Category: Digging into Data

London’s Text-Mined Hinterlands for the Social Science History Association

London’s Text-Mined Hinterlands for the Social Science History Association

The map below visualizes the text-mined data produced by the Trading Consequences project. We queried the database to identify all the commodities with a strong relationship to London and then found every other location where the text mining pipeline identified a relationship those commodities at least 10 times in a given year. This results in 111,977 rows of data, each representing between 2841 and 10 commodity-place relationships. I will present this data visualization to the Social Science History Association meeting in Toronto this November.

The map above uses CartoDB’s Torque Cat animation to visualize the data as it changes over time. It only distinguishes 10 different commodities, which is already too many to really follow, and displays the remaining commodities in the Other category. The word cloud below shows all of the commodities and ranks them by the number of places and number of years they met the 10 relationships threshold (i.e. the words are bigger if a commodity had a lot of mined relationships with different places and these relationships remained consistent across the whole century).

It is also possible to look at all of the data from the whole of the nineteenth century to see the the locations with a high intensity of relationships with numerous commodities that also have a strong relationship with London.

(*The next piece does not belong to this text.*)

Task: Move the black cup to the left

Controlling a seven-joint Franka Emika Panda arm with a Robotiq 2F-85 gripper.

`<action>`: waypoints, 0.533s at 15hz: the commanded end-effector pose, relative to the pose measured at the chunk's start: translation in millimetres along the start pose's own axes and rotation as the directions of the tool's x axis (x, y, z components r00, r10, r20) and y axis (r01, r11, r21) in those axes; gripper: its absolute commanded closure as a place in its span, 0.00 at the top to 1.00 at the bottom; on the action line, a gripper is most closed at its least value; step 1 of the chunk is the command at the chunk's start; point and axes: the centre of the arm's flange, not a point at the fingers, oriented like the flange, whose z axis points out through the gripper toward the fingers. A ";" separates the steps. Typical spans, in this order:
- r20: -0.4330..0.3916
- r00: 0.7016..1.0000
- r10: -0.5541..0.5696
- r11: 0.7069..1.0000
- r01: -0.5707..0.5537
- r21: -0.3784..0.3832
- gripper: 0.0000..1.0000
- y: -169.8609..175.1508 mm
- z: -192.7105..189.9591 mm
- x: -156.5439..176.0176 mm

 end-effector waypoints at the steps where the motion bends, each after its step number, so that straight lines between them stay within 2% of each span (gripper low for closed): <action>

[This map looks better when you zoom in.]
I should note that this data does not confirm a direct relationship with London and not all of these locations are a part of the city’s increasingly global hinterlands. Some locations would be competing markets sourcing the same materials or producing the same goods as London. British ports were also waystations where goods from the world were transhipped and sent on to other European centres. The text mining identified when a commodity term, like sugar, was in the same sentence as a place name. The text mining shows a strong correlation between London and sugar and a strong correlation between Cuba and sugar. In this case Cuba, I know from other sources, it was among the numerous suppliers of sugar to London. We cannot simply assume, however, that the strong correlation between Leather and Calais in 1822 meant the French port supplied London with Leather in that year. They could be a market for London’s leather or a competitor. To focus the map on London’s hinterlands exclusively, I would need to filter out results based on additional research and an extensive ground-truthing exercise. It would probably be more accurate to say these maps helps illuminate the geography of commodities related to London in the nineteenth century, but this data and the visualizations remain a starting point for further research (like the research I’m doing with Andrew Watson on leather).

You can download the data as a CSV file with this link.

Here is the abstract for the SSHA paper I’m co-authoring with Bea Alex and Uta Hinrichs:
Visualizing Text Mined Geospatial Results: Exploring the Trading Consequences Database.

Trading Consequences Cinchona Data in Voyant Tools

I am working on an abstract for the ESEH in France next summer. I plan to focus on the role of an industrialist, J.E. Howard, in supporting the efforts of British government officials and economic botanists to establish cinchona plantations in Asia. I’ve done a lot of archival research on this topic, but I thought it would be interesting to see what I could find in the Trading Consequences database. The Location Cloud Visualization clearly shows the geographic transfer of cinchona to India and Ceylon, but I needed to dig down past our web visualizations to see what the database has to say about a particular person. To do this, I extracted every sentence that mentions the commodity cinchona in the Trading Consequences corpus, ordered them by their year and exported a text file from the database. This yields a file with 3762 sentences that mention cinchona.

Uploading this data into Voyant Tools makes it easy to explore some of the patterns in the text as it changes over the course of the nineteenth century. For example, we can see the initial importance of India (which would include mentions of the East India Company) and the growing significance of Ceylon and Java as the century went on. It is also notable that Peru and Peruvian were relatively less significant locations in these British government documents.

Using the same tool, we can see the rise and decline in popularity of an alternative spelling of cinchona, “chinchona”, during the middle of the 19th century.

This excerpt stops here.